Okay, so that's a really long title for a blog post, but sometimes you must use many words to explain what it really is that you are doing, a lesson learned by spending a lot of time on the mostly worthless forums where people have very little ability to form a subject line that has anything to do with their issue.

At any rate, some background. I love downloading public-domain (mostly) books and documents, but often they are scanned as image files. As I am a writer and want to use quotes from the pdf, it is much easier if I convert the picture pdf to a text pdf so I can copy and paste, rather than re-typing the quoted material.

There are lots of ways to go about this conversion task, but often they require buying conversion software or paying to play in the cloud. I hate spending money on work stuff, so here's my simple, quick solution.

Install gscan2pdf.
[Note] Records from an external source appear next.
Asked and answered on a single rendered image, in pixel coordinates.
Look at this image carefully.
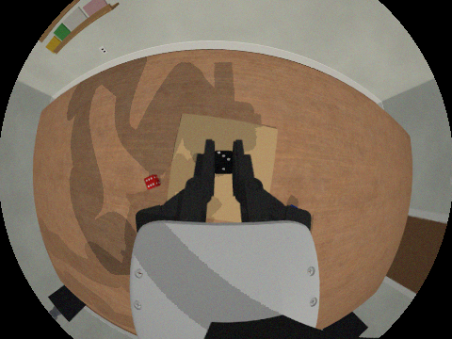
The tan flat mat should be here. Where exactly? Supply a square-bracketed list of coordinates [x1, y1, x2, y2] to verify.
[168, 114, 278, 222]

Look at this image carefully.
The red die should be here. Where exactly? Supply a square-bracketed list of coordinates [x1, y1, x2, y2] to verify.
[144, 175, 160, 189]

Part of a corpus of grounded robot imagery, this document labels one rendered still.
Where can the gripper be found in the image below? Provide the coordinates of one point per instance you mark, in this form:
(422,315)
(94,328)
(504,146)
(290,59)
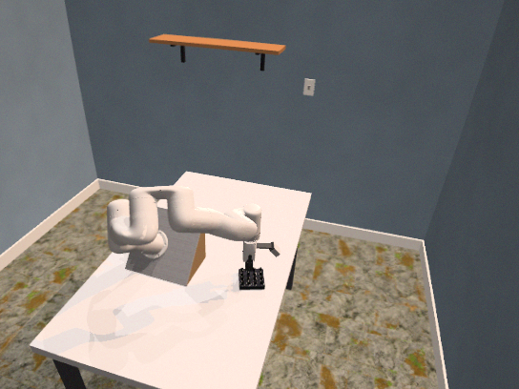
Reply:
(249,253)

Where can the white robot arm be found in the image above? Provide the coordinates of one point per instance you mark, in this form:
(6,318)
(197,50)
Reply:
(240,224)

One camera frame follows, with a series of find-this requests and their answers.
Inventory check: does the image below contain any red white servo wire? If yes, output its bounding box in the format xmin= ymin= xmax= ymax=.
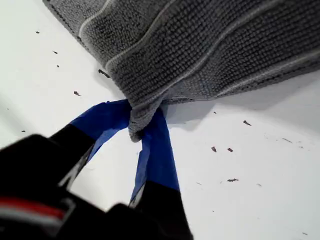
xmin=0 ymin=196 xmax=77 ymax=226

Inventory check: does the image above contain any grey white-striped towel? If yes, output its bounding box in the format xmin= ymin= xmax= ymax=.
xmin=42 ymin=0 xmax=320 ymax=143

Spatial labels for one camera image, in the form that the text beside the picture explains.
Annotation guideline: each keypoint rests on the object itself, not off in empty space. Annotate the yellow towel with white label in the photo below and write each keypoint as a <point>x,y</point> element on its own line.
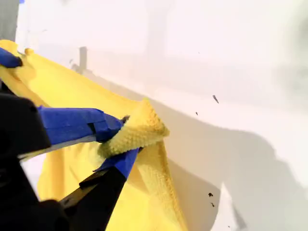
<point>72,91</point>

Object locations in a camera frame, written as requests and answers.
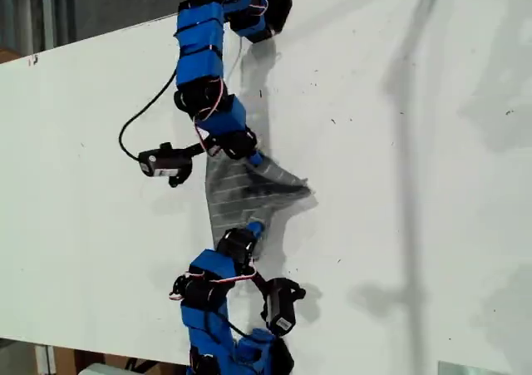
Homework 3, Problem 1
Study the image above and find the grey striped square towel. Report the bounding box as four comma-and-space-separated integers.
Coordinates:
204, 153, 313, 259

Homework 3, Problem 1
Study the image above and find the white container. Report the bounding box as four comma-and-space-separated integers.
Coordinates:
77, 362, 128, 375

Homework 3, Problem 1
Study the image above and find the white table leg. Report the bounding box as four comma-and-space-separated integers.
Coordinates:
34, 343, 57, 375

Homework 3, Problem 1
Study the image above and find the black camera box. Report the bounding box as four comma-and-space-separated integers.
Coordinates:
260, 278, 307, 338
137, 141, 195, 188

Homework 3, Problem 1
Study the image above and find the black camera cable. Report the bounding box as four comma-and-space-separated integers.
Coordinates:
219, 314, 253, 338
118, 67, 179, 162

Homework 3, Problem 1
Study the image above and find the grey metal post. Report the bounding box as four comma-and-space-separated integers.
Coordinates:
40, 0, 56, 55

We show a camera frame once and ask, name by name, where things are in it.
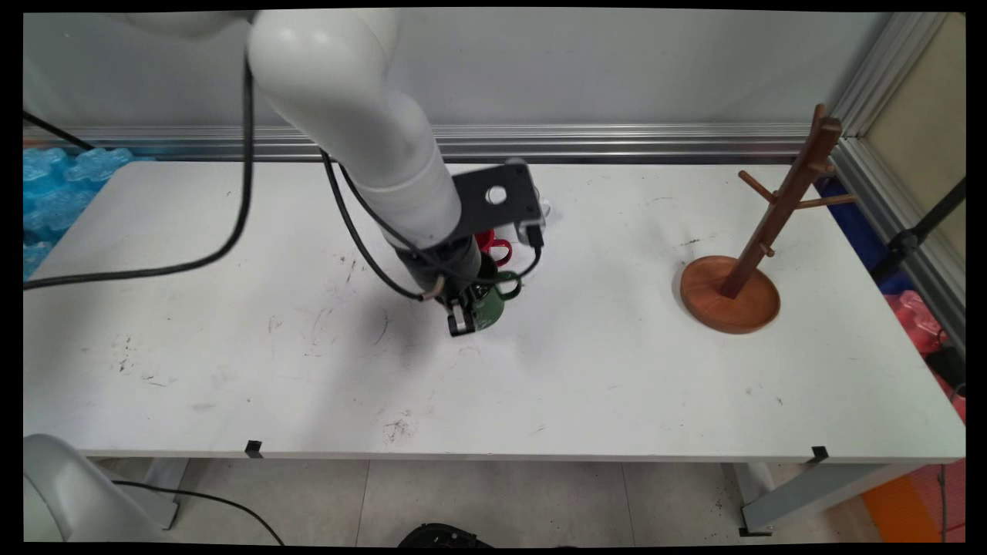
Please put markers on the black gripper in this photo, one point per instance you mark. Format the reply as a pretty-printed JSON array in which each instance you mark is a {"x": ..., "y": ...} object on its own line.
[{"x": 447, "y": 266}]

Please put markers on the green ceramic mug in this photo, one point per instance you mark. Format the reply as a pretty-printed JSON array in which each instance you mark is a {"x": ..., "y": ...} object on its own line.
[{"x": 493, "y": 308}]

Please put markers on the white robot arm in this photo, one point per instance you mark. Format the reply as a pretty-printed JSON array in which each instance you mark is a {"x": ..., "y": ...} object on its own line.
[{"x": 347, "y": 100}]

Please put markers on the red mug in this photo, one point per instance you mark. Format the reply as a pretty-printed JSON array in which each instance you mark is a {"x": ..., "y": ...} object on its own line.
[{"x": 483, "y": 237}]

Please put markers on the black round object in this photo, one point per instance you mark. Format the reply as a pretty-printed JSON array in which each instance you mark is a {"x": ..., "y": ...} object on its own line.
[{"x": 443, "y": 536}]

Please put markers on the black table edge clip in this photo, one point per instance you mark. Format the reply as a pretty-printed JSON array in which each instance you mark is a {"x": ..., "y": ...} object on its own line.
[
  {"x": 820, "y": 455},
  {"x": 254, "y": 449}
]

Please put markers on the wooden mug tree stand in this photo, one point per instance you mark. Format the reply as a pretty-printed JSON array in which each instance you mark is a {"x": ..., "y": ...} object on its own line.
[{"x": 729, "y": 297}]

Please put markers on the grey table leg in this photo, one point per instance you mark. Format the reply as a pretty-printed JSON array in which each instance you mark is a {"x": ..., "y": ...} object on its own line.
[
  {"x": 166, "y": 486},
  {"x": 810, "y": 493}
]

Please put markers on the blue bubble wrap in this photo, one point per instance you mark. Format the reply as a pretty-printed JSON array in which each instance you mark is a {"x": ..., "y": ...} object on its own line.
[{"x": 54, "y": 200}]

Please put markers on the black stand pole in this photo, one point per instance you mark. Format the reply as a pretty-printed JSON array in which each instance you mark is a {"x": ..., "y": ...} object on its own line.
[{"x": 902, "y": 243}]

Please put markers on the white rounded casing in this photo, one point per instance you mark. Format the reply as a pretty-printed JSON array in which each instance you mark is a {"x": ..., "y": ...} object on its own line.
[{"x": 62, "y": 493}]

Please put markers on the orange foam piece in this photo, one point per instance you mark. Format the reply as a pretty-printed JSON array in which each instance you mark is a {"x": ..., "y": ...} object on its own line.
[{"x": 894, "y": 509}]

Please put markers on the small black adapter box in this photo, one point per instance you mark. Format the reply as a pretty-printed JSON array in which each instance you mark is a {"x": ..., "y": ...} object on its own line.
[{"x": 947, "y": 364}]

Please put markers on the beige panel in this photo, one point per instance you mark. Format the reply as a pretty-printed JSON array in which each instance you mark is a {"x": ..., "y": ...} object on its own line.
[{"x": 925, "y": 116}]

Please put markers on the pink foam mat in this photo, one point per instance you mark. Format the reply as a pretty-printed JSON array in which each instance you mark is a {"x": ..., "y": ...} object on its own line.
[{"x": 952, "y": 501}]

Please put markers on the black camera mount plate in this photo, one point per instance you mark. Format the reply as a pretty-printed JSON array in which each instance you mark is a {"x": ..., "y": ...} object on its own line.
[{"x": 470, "y": 208}]

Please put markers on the aluminium frame rail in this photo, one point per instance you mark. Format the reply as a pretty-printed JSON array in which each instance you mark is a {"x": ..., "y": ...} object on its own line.
[
  {"x": 617, "y": 142},
  {"x": 871, "y": 185}
]

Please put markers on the aluminium corner post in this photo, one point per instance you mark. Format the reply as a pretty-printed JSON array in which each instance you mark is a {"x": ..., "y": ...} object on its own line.
[{"x": 887, "y": 73}]

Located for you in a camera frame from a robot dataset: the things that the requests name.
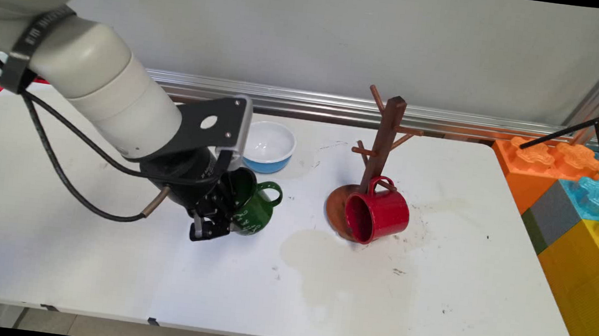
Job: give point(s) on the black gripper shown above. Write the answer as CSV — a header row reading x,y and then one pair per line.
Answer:
x,y
187,178

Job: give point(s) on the green enamel mug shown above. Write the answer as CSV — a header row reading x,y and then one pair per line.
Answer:
x,y
258,216

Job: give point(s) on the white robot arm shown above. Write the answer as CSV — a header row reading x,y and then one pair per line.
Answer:
x,y
93,68

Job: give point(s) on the white bowl with blue outside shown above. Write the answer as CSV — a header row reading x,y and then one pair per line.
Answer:
x,y
269,142

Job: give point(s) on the black table edge clip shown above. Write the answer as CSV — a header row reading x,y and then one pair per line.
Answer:
x,y
153,321

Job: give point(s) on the red enamel mug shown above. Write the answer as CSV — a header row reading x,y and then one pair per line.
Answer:
x,y
384,213

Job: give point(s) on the brown wooden mug tree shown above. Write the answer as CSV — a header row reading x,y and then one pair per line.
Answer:
x,y
386,138

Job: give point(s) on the orange giant building block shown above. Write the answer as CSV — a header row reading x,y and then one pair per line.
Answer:
x,y
521,180

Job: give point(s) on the green giant building block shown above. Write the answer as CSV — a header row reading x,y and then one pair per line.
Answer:
x,y
532,231

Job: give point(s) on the gray giant building block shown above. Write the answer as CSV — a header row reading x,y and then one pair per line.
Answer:
x,y
556,214

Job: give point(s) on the black tripod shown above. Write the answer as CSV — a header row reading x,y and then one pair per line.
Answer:
x,y
582,126

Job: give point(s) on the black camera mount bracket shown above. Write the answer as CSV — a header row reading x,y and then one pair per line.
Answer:
x,y
198,124

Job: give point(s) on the horizontal aluminium rail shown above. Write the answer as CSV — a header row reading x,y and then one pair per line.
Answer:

In Ubuntu, you can do that from the Ubuntu Software Centre or the Gnome Software Center. If you are into installing using a terminal, have at it, but we won't describe the "how to" of terminal installation here.
Open your File browser and find the file you want to scan and ocr. Right click on the file and Open With gscan2pdf. If you get a screen that no scanner was detected, just close the dialog screen. You aren't going to scan anything on the scanner.
gscan2pdf will proceed to load all the pages of the image pdf.
Click on Tools, OCR.
Select Page Range, then click OCR (I leave the other settings at default).
Click on the OCR tab to watch as the OCR is being performed. Don't be frightened, it looks like an awful jumble but the end product won't be jumbled.
After the last page is OCR'd, click File, Save. Select the format to which you want to save the OCR'd file. In this case, as I simply want a pdf file with searchable text that I can copy, highlight and annotate, I chose to save the file as PDF. (Bonus: you also can now convert the pdf to a text file that can be edited in a word processor.)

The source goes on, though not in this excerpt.